Every line below is to be copied exactly, with the pictures left out.

────────────────

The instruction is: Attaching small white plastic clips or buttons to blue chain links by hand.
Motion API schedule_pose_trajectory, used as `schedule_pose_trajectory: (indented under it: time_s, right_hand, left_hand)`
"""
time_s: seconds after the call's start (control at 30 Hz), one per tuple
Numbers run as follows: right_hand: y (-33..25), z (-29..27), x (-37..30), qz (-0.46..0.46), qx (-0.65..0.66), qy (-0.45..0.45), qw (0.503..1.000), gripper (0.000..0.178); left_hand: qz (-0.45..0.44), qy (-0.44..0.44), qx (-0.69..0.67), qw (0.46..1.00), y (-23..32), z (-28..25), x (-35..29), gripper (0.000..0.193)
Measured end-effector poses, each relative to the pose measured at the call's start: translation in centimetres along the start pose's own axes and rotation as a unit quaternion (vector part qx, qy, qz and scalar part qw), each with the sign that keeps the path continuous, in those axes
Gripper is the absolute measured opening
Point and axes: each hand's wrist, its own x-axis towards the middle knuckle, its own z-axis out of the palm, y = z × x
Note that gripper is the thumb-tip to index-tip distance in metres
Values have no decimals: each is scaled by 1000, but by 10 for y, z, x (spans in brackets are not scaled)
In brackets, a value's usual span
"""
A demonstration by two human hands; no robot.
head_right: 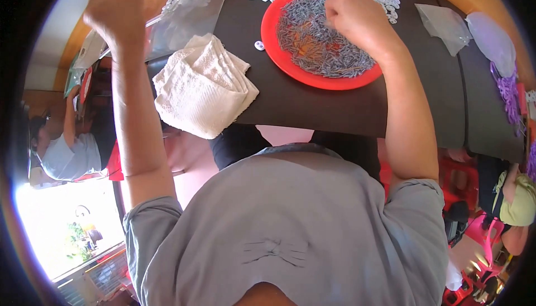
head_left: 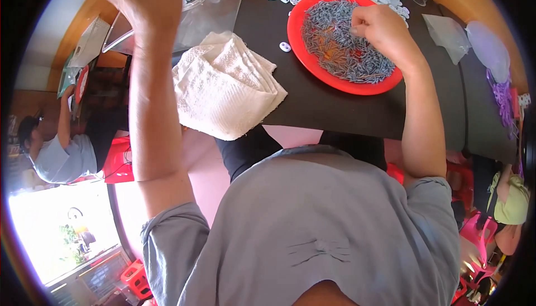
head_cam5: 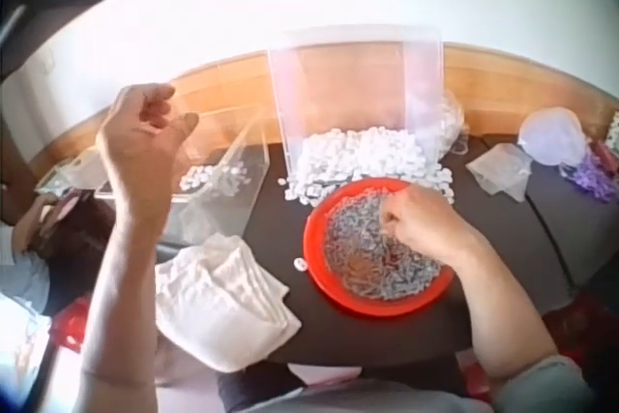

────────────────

◆ **Reply**:
The instruction is: Attaching small white plastic clips or buttons to blue chain links by hand.
Motion API schedule_pose_trajectory, used as `schedule_pose_trajectory: (indented under it: time_s, right_hand, left_hand)`
"""
time_s: seconds after the call's start (control at 30 Hz), one per tuple
Numbers run as follows: right_hand: y (-33..25), z (-29..27), x (-37..30), qz (-0.46..0.46), qx (-0.65..0.66), qy (-0.45..0.45), qw (0.503..1.000), gripper (0.000..0.178); left_hand: qz (-0.45..0.44), qy (-0.44..0.44), qx (-0.69..0.67), qw (0.46..1.00), y (-23..32), z (-28..25), x (-35..29), gripper (0.000..0.193)
Measured end-effector poses, each relative to the pose measured at the call's start: translation in centimetres along the start pose's own axes and rotation as a unit quaternion (vector part qx, qy, qz and scalar part qw), each with the sign that keeps the path continuous, in those axes
Gripper is the absolute measured opening
Point and axes: each hand's wrist, its own x-axis towards the middle knuckle, its own z-axis out of the palm, y = z × x
Note that gripper is the thumb-tip to index-tip distance in metres
Values have no decimals: each is scaled by 1000, but by 10 for y, z, x (spans in brackets are not scaled)
In brackets, a value's usual span
"""
A demonstration by two human hands; no robot.
head_right: 
head_left: 
head_cam5: 

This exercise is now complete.